#### [EXERCISE DIRECTIONS]
Exactly retype the lines of the material from its first line to the line with "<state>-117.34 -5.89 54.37", including both.

* * *

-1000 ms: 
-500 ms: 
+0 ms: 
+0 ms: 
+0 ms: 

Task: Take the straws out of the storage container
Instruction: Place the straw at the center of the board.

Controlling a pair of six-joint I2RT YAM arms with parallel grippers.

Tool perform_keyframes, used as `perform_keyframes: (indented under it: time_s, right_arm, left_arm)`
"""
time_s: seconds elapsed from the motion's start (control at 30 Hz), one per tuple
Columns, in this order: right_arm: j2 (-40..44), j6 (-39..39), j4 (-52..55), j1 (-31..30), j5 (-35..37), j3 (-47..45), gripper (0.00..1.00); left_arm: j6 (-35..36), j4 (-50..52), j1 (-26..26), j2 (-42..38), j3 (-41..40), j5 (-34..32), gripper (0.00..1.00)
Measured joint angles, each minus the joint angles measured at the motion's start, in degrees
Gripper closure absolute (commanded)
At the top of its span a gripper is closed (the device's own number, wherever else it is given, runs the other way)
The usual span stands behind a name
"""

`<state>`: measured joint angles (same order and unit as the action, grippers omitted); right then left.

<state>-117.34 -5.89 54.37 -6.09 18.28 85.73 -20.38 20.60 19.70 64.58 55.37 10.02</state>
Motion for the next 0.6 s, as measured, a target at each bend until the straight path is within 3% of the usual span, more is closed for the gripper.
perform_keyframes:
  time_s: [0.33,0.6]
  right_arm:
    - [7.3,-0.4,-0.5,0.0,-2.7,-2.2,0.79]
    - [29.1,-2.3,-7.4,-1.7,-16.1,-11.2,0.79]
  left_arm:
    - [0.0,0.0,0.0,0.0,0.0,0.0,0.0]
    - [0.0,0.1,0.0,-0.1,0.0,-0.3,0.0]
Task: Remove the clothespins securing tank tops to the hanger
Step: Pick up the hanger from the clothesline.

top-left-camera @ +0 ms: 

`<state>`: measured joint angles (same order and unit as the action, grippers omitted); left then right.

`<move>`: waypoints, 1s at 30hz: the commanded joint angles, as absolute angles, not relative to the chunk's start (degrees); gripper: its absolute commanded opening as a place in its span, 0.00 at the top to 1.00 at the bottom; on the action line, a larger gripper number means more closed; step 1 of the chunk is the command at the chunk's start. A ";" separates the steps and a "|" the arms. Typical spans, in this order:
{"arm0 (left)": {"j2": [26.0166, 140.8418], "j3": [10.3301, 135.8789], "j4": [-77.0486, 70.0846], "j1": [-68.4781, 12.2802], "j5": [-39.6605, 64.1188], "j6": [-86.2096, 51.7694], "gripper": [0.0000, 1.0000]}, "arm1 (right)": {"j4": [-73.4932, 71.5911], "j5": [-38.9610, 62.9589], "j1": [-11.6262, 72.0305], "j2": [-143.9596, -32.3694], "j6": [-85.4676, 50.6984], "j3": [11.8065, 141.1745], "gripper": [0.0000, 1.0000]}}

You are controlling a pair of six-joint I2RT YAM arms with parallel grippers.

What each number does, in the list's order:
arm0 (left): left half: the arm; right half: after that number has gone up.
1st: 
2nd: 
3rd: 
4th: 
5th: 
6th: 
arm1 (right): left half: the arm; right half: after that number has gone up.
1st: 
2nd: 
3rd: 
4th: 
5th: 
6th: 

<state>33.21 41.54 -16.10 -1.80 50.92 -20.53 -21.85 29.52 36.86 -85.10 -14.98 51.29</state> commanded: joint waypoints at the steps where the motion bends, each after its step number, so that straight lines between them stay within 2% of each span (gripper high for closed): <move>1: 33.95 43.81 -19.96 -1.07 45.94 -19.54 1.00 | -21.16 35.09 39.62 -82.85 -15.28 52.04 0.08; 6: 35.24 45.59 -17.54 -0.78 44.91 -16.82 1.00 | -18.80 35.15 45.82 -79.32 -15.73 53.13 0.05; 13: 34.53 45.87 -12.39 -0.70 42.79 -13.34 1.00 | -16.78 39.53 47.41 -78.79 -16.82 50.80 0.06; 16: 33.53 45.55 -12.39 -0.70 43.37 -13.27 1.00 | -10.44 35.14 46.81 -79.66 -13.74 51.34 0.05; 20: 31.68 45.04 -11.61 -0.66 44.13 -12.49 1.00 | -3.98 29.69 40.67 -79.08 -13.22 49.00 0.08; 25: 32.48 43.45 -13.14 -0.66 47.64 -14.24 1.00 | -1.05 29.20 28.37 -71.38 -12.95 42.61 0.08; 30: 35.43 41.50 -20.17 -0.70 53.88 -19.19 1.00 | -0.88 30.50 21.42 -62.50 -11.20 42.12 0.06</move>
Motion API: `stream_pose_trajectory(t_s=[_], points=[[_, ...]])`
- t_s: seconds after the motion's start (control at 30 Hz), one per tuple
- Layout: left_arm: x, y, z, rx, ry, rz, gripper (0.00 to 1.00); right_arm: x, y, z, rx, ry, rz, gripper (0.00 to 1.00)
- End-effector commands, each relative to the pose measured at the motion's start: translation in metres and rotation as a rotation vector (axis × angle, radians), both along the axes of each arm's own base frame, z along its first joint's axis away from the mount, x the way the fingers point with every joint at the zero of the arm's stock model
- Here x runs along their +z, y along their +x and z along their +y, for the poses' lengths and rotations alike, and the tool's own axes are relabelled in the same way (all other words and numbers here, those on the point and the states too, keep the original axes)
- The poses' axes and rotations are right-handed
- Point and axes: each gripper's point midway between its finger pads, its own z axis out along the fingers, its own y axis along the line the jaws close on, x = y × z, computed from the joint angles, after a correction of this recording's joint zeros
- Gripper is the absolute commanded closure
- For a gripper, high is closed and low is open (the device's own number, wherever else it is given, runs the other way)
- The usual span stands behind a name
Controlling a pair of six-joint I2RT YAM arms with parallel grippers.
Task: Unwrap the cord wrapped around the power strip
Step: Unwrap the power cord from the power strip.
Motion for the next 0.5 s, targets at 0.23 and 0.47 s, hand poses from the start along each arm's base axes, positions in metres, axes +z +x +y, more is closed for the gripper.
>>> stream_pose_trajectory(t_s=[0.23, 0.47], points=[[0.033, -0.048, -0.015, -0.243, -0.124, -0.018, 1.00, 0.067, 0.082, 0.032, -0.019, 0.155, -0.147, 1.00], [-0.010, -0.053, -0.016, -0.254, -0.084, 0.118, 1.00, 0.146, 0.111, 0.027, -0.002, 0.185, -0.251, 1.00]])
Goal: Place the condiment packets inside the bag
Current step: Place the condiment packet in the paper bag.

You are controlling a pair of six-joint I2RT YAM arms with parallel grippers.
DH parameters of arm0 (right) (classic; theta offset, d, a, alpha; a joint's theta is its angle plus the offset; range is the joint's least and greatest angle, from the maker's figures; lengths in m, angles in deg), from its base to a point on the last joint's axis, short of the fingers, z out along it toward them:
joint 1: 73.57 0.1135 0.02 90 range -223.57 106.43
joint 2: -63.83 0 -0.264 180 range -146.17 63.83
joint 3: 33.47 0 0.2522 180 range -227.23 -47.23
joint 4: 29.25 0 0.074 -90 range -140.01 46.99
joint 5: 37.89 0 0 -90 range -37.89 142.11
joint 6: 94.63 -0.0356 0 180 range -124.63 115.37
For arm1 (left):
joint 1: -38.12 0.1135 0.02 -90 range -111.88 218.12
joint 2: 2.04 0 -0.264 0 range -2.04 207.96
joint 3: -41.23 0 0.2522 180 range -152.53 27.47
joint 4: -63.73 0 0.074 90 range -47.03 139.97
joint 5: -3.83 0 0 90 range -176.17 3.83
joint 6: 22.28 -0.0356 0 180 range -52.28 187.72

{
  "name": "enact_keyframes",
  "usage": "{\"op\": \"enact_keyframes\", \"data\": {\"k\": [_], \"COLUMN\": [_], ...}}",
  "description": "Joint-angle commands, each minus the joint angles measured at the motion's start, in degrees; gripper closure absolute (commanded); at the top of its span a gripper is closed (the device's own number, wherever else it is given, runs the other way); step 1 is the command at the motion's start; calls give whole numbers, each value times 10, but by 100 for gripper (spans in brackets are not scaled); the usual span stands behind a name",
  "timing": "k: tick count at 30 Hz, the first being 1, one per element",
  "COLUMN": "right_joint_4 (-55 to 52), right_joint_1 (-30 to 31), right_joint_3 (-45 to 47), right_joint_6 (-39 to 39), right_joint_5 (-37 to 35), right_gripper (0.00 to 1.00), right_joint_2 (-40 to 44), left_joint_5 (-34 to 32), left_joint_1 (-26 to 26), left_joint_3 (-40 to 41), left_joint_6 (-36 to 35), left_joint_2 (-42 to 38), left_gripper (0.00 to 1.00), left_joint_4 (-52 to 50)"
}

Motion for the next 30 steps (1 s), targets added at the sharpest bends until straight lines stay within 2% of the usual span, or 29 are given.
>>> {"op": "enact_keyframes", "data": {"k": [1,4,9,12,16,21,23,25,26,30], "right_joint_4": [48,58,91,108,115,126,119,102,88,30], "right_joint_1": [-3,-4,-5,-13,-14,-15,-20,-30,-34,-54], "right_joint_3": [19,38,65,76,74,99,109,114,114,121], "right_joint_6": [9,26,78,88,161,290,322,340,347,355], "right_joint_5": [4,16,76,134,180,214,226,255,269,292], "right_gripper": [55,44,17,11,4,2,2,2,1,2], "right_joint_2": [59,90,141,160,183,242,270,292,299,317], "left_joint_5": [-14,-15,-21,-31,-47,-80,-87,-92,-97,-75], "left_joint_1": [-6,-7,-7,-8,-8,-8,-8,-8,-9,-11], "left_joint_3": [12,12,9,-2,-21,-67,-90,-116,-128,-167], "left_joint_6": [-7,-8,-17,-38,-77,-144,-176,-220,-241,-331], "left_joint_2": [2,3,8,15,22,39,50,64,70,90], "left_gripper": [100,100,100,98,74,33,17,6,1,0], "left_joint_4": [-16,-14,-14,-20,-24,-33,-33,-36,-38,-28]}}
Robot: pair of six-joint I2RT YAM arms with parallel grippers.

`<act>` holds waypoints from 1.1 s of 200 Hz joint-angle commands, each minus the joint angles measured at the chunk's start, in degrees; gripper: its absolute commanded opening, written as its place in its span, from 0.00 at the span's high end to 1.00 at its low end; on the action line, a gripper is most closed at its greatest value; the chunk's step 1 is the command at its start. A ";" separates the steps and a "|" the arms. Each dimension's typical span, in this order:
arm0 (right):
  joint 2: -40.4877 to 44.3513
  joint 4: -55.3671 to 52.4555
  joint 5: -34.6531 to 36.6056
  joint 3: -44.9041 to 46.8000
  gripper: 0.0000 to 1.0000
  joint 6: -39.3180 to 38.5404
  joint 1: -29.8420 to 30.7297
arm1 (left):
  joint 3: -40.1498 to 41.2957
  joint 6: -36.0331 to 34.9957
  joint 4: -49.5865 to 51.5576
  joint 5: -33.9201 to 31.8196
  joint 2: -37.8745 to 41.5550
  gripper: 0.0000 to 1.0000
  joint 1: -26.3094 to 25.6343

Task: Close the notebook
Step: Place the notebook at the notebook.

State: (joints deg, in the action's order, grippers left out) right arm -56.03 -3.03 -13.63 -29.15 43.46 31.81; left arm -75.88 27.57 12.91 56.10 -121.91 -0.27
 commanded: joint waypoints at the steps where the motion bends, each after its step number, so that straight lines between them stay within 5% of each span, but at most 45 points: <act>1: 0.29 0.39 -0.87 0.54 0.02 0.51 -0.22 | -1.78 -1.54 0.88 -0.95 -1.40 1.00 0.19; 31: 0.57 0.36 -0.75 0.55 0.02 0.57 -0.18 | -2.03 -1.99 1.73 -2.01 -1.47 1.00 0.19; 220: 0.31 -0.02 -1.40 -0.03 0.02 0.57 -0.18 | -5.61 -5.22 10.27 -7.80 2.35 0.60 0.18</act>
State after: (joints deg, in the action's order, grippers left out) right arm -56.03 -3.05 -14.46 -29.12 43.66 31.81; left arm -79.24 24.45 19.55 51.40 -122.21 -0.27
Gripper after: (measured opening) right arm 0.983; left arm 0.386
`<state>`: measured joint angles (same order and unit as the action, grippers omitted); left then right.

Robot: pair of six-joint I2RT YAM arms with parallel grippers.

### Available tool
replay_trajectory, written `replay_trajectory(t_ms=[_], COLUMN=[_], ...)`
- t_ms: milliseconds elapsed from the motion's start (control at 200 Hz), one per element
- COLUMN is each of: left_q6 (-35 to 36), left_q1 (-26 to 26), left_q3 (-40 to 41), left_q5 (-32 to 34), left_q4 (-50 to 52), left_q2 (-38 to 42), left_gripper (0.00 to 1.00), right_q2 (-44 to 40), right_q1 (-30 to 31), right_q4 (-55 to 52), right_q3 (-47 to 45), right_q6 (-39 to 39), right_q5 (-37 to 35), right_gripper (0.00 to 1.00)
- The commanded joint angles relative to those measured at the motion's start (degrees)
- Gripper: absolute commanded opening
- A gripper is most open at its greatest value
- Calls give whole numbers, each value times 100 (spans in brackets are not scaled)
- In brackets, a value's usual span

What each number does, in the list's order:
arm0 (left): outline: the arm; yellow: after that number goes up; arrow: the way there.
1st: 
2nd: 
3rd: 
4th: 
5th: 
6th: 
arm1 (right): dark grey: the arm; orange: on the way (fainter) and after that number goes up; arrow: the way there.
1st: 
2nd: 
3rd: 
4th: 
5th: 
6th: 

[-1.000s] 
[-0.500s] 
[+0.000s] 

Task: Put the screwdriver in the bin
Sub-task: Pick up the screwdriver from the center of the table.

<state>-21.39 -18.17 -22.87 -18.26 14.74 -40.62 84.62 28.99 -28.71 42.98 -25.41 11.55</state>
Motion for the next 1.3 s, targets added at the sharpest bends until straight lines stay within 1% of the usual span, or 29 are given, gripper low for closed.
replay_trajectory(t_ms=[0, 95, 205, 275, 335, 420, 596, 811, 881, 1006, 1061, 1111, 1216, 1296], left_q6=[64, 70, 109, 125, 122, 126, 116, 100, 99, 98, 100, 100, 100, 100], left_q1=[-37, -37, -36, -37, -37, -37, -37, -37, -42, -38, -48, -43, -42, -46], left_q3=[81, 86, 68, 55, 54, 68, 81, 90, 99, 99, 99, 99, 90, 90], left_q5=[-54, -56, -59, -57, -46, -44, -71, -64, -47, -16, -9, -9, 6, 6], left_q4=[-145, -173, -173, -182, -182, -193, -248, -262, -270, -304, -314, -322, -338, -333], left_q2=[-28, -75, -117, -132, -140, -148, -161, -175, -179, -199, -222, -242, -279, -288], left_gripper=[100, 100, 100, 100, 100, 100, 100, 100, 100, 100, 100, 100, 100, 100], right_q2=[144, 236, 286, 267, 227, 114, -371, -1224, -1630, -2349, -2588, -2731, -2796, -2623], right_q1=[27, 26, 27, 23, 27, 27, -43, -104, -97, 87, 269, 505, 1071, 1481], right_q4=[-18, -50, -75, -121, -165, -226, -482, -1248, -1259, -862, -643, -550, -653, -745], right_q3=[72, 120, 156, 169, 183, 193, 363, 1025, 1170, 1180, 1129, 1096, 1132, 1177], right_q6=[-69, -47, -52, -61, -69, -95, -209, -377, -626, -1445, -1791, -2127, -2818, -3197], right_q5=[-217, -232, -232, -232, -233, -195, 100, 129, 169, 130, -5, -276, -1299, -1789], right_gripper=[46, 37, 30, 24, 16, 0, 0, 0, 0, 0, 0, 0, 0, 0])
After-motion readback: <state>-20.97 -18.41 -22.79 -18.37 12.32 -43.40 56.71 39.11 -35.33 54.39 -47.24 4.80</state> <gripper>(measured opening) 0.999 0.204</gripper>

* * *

#### [FINISHED EXERCISE]
-1000 ms: 
-500 ms: 
+0 ms: 
+0 ms: 
+0 ms: 

Task: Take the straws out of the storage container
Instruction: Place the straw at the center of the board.

Controlling a pair of six-joint I2RT YAM arms with parallel grippers.

Tool perform_keyframes, used as `perform_keyframes: (indented under it: time_s, right_arm, left_arm)`
"""
time_s: seconds elapsed from the motion's start (control at 30 Hz), one per tuple
Columns, in this order: right_arm: j2 (-40..44), j6 (-39..39), j4 (-52..55), j1 (-31..30), j5 (-35..37), j3 (-47..45), gripper (0.00..1.00); left_arm: j6 (-35..36), j4 (-50..52), j1 (-26..26), j2 (-42..38), j3 (-41..40), j5 (-34..32), gripper (0.00..1.00)
Measured joint angles, each minus the joint angles measured at the motion's start, in degrees
Gripper closure absolute (commanded)
At the top of its span a gripper is closed (the device's own number, wherever else it is given, runs the other way)
The usual span stands behind a name
"""

`<state>`: measured joint angles (same order and unit as the action, grippers omitted); right then left.

<state>-117.34 -5.89 54.37 -6.09 18.28 85.73 -20.38 20.60 19.70 64.58 55.37 10.02</state>

With that, the output is complete.